Pero estas instalaciones también generan calor, mucho calor que producen los miles de componentes, procesadores y servidores de cada uno de ellos se calientan y tienen que refrigerarse para que sigan funcionando correctamente (de ahí la necesidad de tanta agua).
Ahora, una investigación académica realizada de forma conjunta por científicos de varias universidades e institutos de tecnología de todo el mundo (Cambridge, Nanyang, Génova, Grenoble, Singapur y Hong Kong) se ha parado a analizar si la presencia de centros de datos afecta de alguna forma el clima del entorno.
Y la conclusión es que sí, ya que la temperatura en un radio de 10 kilómetros de uno de estos data centers aumenta de media 2 grados centígrados, algo que puede parecer anecdótico, pero que afecta a 340 millones de personas en todo el mundo, incluida España.
«Nuestros resultados muestran que el efecto de isla de calor de los datos podría tener una influencia notable en las comunidades y el bienestar regional en el futuro, por lo que debería formar parte del debate sobre la IA ambientalmente sostenible a nivel mundial», alertan los autores del estudio.

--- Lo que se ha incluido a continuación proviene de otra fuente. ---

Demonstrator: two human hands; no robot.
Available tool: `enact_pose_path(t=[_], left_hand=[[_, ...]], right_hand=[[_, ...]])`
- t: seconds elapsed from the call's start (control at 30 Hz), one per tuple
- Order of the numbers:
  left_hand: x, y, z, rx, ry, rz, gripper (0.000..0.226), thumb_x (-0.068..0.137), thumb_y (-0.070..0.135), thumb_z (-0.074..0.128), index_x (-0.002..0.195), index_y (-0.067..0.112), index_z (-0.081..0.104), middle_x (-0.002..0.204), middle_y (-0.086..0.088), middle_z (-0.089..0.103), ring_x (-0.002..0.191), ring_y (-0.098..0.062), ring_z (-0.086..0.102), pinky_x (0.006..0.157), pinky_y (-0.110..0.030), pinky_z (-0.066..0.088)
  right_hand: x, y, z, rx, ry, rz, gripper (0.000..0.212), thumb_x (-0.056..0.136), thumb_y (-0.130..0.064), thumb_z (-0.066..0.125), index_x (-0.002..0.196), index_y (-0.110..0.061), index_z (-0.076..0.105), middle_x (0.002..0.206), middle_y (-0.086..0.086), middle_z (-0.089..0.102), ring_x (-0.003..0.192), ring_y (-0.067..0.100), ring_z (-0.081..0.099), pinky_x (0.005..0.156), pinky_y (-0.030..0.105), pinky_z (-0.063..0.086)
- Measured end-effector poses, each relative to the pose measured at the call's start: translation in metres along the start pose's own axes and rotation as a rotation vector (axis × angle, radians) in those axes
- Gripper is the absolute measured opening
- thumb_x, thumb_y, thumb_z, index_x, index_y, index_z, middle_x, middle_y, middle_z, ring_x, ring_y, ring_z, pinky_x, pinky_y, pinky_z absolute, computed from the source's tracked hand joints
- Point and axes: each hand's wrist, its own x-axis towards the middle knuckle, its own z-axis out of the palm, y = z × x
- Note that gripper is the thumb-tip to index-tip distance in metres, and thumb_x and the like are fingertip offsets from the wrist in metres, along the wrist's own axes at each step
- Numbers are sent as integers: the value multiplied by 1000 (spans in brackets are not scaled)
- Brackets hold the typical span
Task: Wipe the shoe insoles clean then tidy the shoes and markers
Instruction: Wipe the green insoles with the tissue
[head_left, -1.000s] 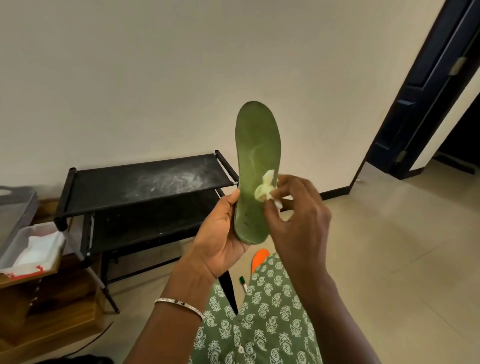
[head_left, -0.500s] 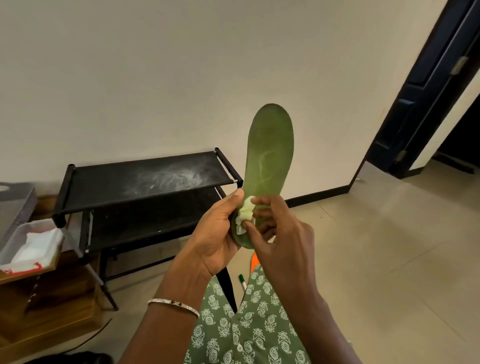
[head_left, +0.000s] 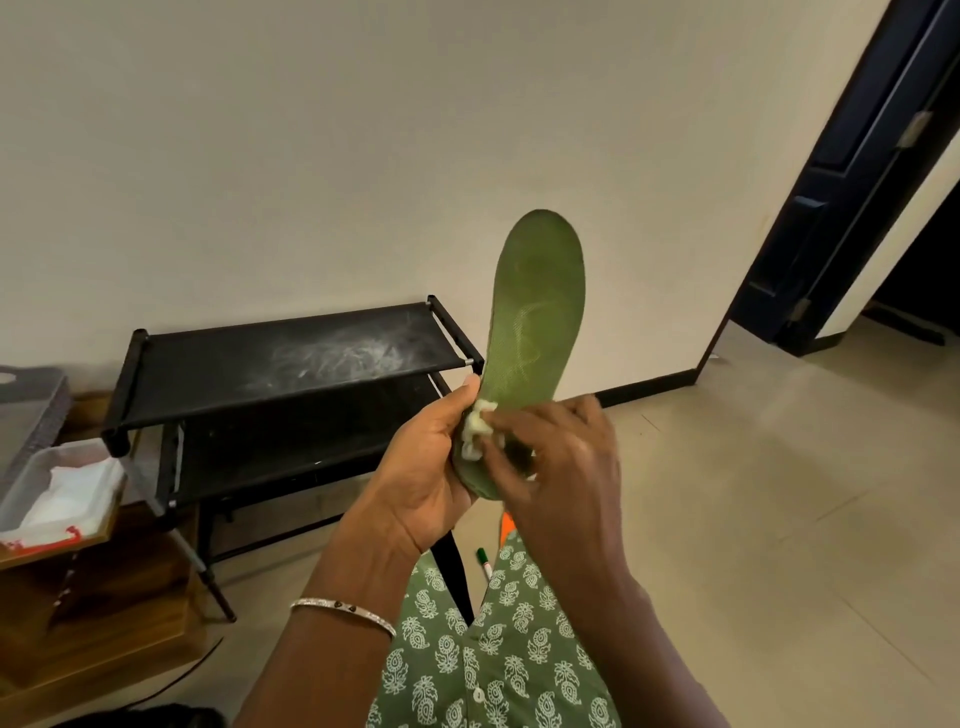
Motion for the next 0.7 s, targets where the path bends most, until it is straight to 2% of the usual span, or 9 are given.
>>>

Qué es el efecto isla de calor de datos
Tras analizar la temperatura de los últimos 20 años en las zonas próximas a los centros de datos, los investigadores han descubierto un fenómeno climático que han bautizado como isla de calor de datos.
Aunque con sus propias particularidades, esto es similar a lo que ya se produce en entornos urbanos, más cálidos que las áreas rurales y con condiciones climáticas distintas.
Cuando se abren las grandes instalaciones que actualmente dan soporte a la inteligencia artificial (pero también al cloud, propiedad de las empresas conocidas como hiperescaladores), se produce un microclima en su entorno en el que la temperatura de la superficie de media se incrementa 2 ºC con respecto a antes de su funcionamiento.
Sin embargo, en ciertas condiciones, la investigación ha descubierto que el aumento de la temperatura de la superficie puede ser incluso superior y llegar hasta los 9,1 grados centígrados en los casos más extremos analizados.
Esta fenómenos afecta a localizaciones situadas a una distancia de hasta 10 kilómetros, ya que se va reduciendo, pero el radio es significativo, ya que la intensidad se reduce solo un 30% a 7 kilómetros de distancia del centro de datos.
Aragón se calienta 2 grados por los centros de datos
En la actualidad, una parte importante de los centros de datos de España se encuentra en Aragón, donde tienen plantas o están a punto de construirlas AWS (Amazon), Microsoft, Blackstone, Vantage Data Centers, Azora y el grupo aragones Samca.
Esta posición ha permitido a la región convertirse en un hub que ha atraído millones de euros en inversiones y en puestos de trabajo –y también críticas–, pero al mismo tiempo también ha sido responsable de un aumento de temperatura anómalo de 2 grados centígrados.
Esto «contrasta con las tendencias de las provincias vecinas de España, así como con el aumento de la temperatura global observado en Europa», alerta el autor principal, Andrea Marinoni, de la Universidad de Cambridge, en Reino Unido.